Darvish, however, would be considerably more expensive than that. MLBTraderumors recently polled a number of agents for their estimates on what it would take for a team to win the posting fee and then lock up Darvish for next year. The result was predictions that it would take at least $100 million — and when you combined an average posting fee of $45 million with a predicted $72-75 million five or six year contract, you’re looking at around $118 million. The process, at least, would not likely send the Nationals’ running.

“As we’ve always said,” Rizzo said Wednesday, “we’re open to acquire talent in any way shape or form we can. If it’s international talent we’re certainly willing to acquire international players.” 

Darvish is just 25 and he had an impressive 1.44 ERA in 232 innings this past season. His K/9 ratio was 10.7 and his BB/9 ratio was just 1.4. He surrendered just 0.19 home runs per nine innings as well, clearly keeping the ball in the ballpark well. He’s put up those types of numbers for a long time in Japan, with a career 2.12 ERA over six years and averaged just over 162 strikeouts per season. He’s a superb talent and he’s young enough where, potentially, his prime is still in front of him. 

In comparison to Wilson (age 30), Darvish is five years younger. Wilson’s career ERA is 3.60, which is obviously higher but it’s difficult to know what Darvish’s numbers would look like were he pitching against major league competition the past six years, instead of in Japan.

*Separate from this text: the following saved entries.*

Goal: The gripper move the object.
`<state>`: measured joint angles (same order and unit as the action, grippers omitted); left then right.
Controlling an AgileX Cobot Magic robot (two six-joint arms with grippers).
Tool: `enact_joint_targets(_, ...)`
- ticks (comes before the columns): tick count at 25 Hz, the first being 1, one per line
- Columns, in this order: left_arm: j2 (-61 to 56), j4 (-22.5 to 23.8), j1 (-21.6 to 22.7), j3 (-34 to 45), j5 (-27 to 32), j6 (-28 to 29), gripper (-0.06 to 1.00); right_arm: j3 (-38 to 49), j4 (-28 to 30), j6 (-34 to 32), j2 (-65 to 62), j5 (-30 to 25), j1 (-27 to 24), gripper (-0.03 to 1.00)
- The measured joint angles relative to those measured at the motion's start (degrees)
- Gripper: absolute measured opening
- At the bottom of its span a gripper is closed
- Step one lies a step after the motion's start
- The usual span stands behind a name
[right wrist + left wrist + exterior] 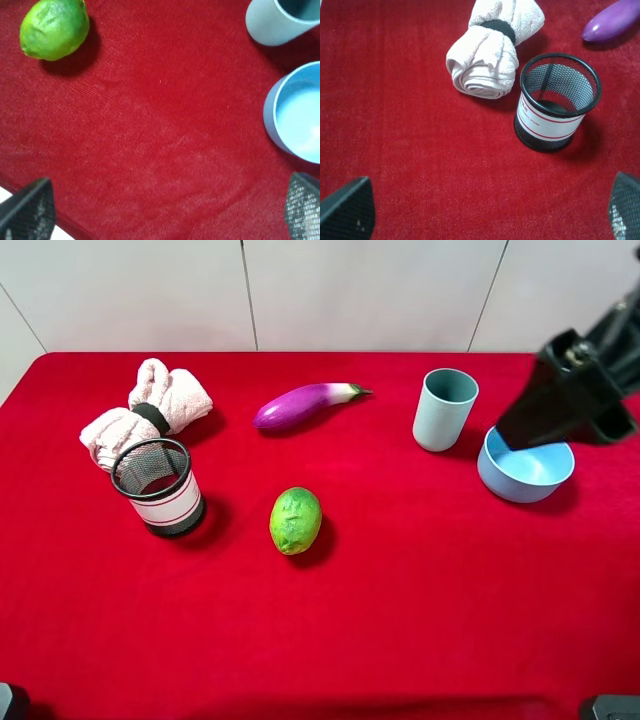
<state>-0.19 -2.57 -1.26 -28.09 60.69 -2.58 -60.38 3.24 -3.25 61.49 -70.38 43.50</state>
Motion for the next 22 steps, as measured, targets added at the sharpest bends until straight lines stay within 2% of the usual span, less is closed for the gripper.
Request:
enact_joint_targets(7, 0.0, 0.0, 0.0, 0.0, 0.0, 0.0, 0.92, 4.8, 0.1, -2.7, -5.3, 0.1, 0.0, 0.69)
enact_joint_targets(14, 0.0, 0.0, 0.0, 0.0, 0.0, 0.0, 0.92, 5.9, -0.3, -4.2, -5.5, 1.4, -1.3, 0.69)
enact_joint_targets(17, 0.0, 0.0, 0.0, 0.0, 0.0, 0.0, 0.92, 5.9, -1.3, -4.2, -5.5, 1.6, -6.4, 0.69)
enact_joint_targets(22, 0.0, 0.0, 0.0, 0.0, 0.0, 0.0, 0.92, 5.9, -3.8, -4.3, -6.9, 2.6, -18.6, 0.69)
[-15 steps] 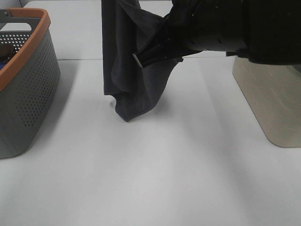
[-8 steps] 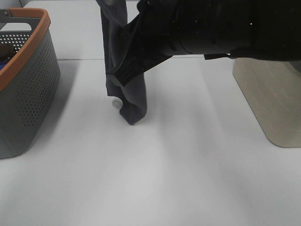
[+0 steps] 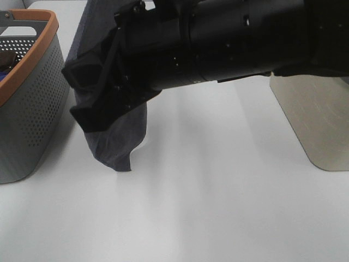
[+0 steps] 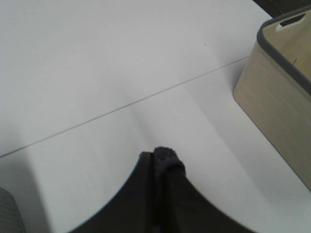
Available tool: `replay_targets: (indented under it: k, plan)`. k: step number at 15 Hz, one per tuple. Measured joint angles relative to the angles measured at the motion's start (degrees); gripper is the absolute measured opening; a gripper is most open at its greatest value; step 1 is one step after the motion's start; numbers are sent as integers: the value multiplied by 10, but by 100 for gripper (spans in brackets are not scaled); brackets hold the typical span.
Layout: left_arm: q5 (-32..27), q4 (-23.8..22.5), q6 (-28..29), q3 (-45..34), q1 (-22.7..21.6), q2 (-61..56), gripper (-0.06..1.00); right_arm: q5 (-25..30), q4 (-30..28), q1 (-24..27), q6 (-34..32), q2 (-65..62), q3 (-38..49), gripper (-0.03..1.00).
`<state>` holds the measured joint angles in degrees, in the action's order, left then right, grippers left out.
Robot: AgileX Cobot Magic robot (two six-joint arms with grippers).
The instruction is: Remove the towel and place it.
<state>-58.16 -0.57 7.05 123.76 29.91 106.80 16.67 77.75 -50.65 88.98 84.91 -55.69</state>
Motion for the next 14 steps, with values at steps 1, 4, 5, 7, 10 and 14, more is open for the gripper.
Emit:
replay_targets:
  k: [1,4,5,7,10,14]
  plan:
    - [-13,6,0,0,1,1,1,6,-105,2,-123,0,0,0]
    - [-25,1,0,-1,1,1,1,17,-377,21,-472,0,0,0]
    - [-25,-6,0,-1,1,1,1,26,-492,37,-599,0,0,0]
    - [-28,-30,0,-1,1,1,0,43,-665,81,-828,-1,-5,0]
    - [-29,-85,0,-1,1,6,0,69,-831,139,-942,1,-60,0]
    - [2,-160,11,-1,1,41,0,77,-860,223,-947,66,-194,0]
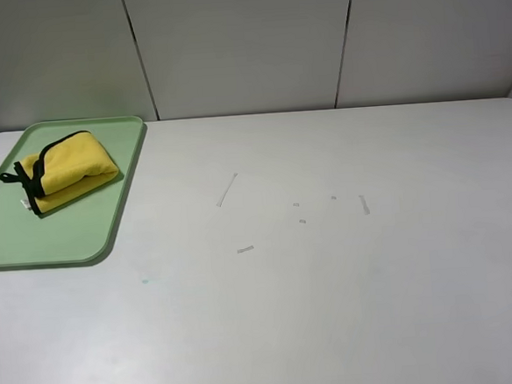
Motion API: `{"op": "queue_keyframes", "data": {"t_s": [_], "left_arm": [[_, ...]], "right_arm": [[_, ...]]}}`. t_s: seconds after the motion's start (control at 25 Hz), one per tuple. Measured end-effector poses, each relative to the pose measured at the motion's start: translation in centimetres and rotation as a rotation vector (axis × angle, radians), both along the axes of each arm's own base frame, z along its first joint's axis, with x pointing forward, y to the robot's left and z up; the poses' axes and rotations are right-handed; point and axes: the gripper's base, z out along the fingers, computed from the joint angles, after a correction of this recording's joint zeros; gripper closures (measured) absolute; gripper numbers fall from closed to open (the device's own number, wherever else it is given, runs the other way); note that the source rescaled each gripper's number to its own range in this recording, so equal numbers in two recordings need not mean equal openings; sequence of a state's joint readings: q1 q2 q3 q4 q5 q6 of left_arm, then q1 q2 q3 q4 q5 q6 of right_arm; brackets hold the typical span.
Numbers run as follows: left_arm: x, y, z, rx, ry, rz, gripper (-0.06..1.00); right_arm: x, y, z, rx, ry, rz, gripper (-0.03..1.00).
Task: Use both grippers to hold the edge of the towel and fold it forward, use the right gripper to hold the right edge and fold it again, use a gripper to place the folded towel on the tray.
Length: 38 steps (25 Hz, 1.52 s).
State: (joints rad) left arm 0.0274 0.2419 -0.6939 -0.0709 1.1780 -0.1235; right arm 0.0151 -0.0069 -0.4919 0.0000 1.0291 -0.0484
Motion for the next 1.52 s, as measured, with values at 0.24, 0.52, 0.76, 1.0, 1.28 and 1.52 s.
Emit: {"op": "queue_keyframes", "data": {"t_s": [0.24, 0.52, 0.76, 1.0, 1.28, 1.52], "left_arm": [[-0.8, -0.2, 0.0, -0.015, -0.04, -0.01, 0.03], [-0.8, 0.2, 0.0, 0.02, -0.04, 0.012, 0.03], [-0.8, 0.6, 0.0, 0.112, -0.046, -0.022, -0.04], [-0.8, 0.9, -0.4, 0.178, -0.048, -0.126, -0.05], [-0.2, 0.9, -4.3, 0.174, -0.091, -0.167, -0.06], [-1.1, 0.9, -4.8, 0.174, -0.153, -0.176, -0.06]], "right_arm": [[0.0, 0.0, 0.0, 0.0, 0.0, 0.0, -0.03], [0.0, 0.0, 0.0, 0.0, 0.0, 0.0, -0.03], [0.0, 0.0, 0.0, 0.0, 0.0, 0.0, -0.03], [0.0, 0.0, 0.0, 0.0, 0.0, 0.0, -0.03], [0.0, 0.0, 0.0, 0.0, 0.0, 0.0, -0.03], [0.0, 0.0, 0.0, 0.0, 0.0, 0.0, -0.03]]}}
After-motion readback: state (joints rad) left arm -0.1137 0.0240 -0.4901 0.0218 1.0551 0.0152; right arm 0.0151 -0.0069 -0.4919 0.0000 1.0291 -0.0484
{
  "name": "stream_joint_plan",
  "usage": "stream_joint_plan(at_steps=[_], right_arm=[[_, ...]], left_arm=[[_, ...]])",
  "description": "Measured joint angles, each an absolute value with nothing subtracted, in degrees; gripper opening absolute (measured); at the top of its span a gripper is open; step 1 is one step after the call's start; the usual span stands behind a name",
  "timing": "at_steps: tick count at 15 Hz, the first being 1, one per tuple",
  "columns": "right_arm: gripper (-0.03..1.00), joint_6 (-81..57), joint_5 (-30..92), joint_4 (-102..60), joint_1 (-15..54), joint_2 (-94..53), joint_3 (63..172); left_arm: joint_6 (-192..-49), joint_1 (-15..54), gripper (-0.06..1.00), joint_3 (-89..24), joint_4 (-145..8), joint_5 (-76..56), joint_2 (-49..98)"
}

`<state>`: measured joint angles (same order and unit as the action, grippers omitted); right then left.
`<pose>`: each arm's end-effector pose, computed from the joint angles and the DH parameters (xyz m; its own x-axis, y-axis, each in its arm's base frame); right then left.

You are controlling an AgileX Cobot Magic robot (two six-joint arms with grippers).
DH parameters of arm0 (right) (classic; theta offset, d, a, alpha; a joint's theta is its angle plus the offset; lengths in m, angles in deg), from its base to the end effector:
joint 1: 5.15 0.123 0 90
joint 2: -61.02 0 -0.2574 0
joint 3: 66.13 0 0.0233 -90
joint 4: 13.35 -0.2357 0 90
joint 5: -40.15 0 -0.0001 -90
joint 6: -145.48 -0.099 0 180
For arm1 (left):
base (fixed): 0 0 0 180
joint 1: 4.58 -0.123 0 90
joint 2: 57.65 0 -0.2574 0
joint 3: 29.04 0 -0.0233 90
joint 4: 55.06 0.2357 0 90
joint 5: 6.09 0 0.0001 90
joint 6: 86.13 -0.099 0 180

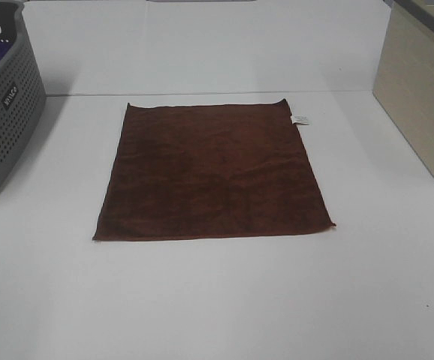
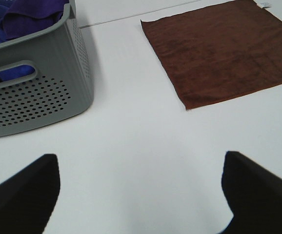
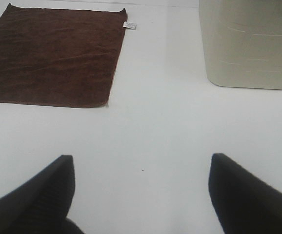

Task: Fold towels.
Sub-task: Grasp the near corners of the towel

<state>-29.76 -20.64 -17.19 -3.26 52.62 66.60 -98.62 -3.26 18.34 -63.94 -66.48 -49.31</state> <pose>0.0151 0.0063 0.2687 -0.4396 -0.0648 -0.8958 -0.1075 0.9940 -0.0191 0.0149 -0.0136 0.2695 -0.4108 0.1487 -0.8995 0.2033 0.9767 0.0686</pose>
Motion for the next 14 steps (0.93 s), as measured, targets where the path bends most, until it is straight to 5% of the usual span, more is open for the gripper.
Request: stream_joint_plan(at_steps=[10,14], right_arm=[[0.74,-29.8,-20.1,-17.2,-3.3,52.6,66.7],[0.74,-29.8,-11.7,-17.1,-3.3,42.0,67.5]], left_arm=[[-98.6,-3.3,0.83,18.3,-66.4,-66.0,-49.2],[-98.3,-3.3,0.83,17.7,-67.1,-51.1,-39.3]])
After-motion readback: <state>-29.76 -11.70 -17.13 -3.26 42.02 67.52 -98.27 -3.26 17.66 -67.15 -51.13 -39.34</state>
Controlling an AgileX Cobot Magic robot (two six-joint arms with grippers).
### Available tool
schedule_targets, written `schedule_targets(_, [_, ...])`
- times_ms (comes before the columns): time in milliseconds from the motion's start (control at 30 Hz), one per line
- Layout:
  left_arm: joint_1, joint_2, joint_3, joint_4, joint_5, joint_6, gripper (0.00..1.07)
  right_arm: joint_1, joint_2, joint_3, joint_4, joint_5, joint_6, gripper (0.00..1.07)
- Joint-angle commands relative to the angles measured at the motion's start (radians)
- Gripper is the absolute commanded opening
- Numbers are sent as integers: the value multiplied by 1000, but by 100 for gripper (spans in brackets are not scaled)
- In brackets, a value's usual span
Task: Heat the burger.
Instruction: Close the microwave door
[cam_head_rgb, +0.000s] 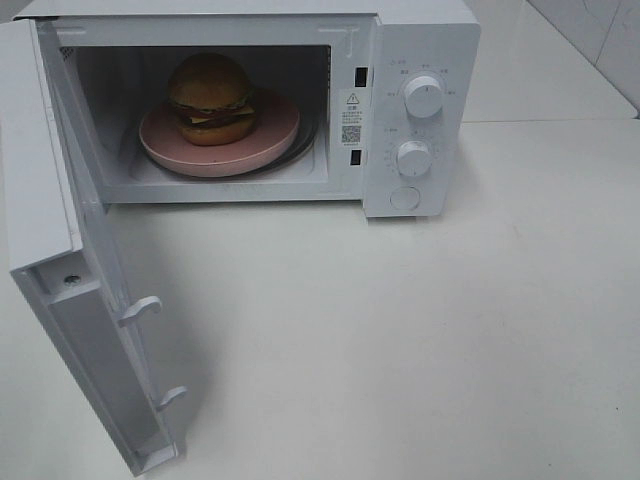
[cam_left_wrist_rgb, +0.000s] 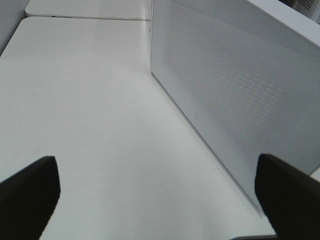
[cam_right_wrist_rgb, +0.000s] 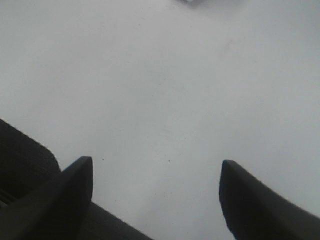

Still, Wilson would appear to cost at least about $20 million less. If money is the bottom line, the answer would be clear.

As with most things, though, it’s not that simple. Signing Darvish would come with a high price tag, yes, and there’s no guarantees your bid will be the highest when you submit it to the Nippon Ham Fighters — or that the Nationals would be able to workout a deal with Darvish in the negotiating window. He would not, however, cost the Nationals any more than money.

Wilson — or another Type-A free agent like him — would if his current team offers him arbitration. The Nationals, for the first time in their seven-year history, do not have a protected first-round draft pick. They will pick 16th in the 2012 draft. The top 15 picks are protected. Therefore, were the Nationals to sign a Type-A free agent, they’d have to surrender that pick. It’s how they got Alex Meyer and Brian Goodwin this year — as compensation from the White Sox for signing Adam Dunn.

The Nationals are poised to take a big step this year — and in the years to come — from perennial loser to possible contender. They’ve done much of that by drafting high, being prudent with their selections and not being afraid to invest big money in the draft. Losing a first-round pick would throw a wrench in that part of the plan for at least one year and it’s something they’ll need to consider when they get into free agent negotiations.

“It would be part of the discussion when we discuss free agents,” Rizzo said. “I think it does have an impact because you lose the 16th player in the draft. That’s important. I think it would be part of our decision process and it does have an impact on us.”